>>>>

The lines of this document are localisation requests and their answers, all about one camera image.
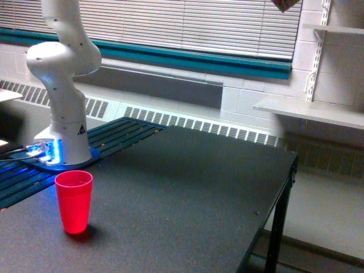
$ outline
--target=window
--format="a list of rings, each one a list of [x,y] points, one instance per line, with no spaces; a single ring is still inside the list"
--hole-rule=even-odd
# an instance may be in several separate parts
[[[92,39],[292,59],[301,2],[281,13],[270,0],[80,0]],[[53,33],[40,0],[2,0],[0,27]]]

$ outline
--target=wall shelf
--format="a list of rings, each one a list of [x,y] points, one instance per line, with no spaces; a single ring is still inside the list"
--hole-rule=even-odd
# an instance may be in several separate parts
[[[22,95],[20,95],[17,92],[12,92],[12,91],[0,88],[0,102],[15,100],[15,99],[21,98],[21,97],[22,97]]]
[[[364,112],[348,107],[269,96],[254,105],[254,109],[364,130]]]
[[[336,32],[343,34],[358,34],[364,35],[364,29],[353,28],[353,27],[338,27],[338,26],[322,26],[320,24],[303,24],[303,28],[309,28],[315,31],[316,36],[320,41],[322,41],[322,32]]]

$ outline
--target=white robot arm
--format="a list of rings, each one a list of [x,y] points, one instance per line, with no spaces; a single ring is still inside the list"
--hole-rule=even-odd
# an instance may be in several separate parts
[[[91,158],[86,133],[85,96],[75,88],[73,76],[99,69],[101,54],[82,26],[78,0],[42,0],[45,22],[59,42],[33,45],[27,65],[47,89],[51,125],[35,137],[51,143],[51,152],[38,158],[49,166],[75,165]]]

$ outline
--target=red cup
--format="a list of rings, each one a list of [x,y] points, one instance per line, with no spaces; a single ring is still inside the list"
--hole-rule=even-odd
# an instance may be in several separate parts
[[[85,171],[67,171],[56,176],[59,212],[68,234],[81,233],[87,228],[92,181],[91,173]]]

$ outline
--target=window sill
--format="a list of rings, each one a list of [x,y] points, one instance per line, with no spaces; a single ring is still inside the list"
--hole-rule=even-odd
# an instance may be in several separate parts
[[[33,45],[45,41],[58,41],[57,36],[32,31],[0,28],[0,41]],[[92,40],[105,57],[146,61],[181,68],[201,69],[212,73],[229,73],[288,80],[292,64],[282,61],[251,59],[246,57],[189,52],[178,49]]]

<<<<

» Action item: All lines above are to be restated word for word, with pictures excluded.

» Response below:
The lines of this document are localisation requests and their answers, all about one camera image.
$ outline
--target=window
--format="a list of rings, each one a list of [x,y] points, one instance per line, with no spaces; a single ring is still inside the list"
--hole-rule=even-odd
# an instance may be in several separate parts
[[[92,39],[292,59],[301,2],[281,13],[270,0],[80,0]],[[53,33],[40,0],[2,0],[0,27]]]

$ outline
--target=wall shelf
--format="a list of rings, each one a list of [x,y] points, one instance per line, with no spaces; a single ring is still inside the list"
--hole-rule=even-odd
# an instance may be in several separate parts
[[[22,95],[20,95],[17,92],[12,92],[12,91],[0,88],[0,102],[15,100],[15,99],[21,98],[21,97],[22,97]]]
[[[364,112],[348,107],[269,96],[254,105],[254,109],[364,130]]]
[[[336,32],[343,34],[358,34],[364,35],[364,29],[353,28],[353,27],[338,27],[338,26],[322,26],[320,24],[303,24],[303,28],[309,28],[315,31],[316,36],[320,41],[322,41],[322,32]]]

$ outline
--target=white robot arm
--format="a list of rings, each one a list of [x,y] points, one instance per line, with no spaces; a single ring is still inside the list"
--hole-rule=even-odd
# an instance may be in several separate parts
[[[91,158],[86,133],[85,96],[75,88],[73,76],[99,69],[101,54],[82,26],[78,0],[42,0],[45,22],[59,42],[33,45],[27,65],[47,89],[51,125],[35,137],[51,143],[51,152],[38,158],[49,166],[75,165]]]

$ outline
--target=red cup
--format="a list of rings, each one a list of [x,y] points, one instance per line, with no spaces; a single ring is still inside the list"
--hole-rule=even-odd
# an instance may be in several separate parts
[[[85,171],[67,171],[56,176],[59,212],[68,234],[81,233],[87,228],[92,181],[91,173]]]

$ outline
--target=window sill
--format="a list of rings, each one a list of [x,y] points, one instance per line, with no spaces; a single ring is still inside the list"
--hole-rule=even-odd
# an instance may be in several separate parts
[[[33,45],[45,41],[58,41],[57,36],[32,31],[0,28],[0,41]],[[92,40],[105,57],[146,61],[181,68],[201,69],[212,73],[229,73],[288,80],[292,64],[282,61],[251,59],[246,57],[189,52],[178,49]]]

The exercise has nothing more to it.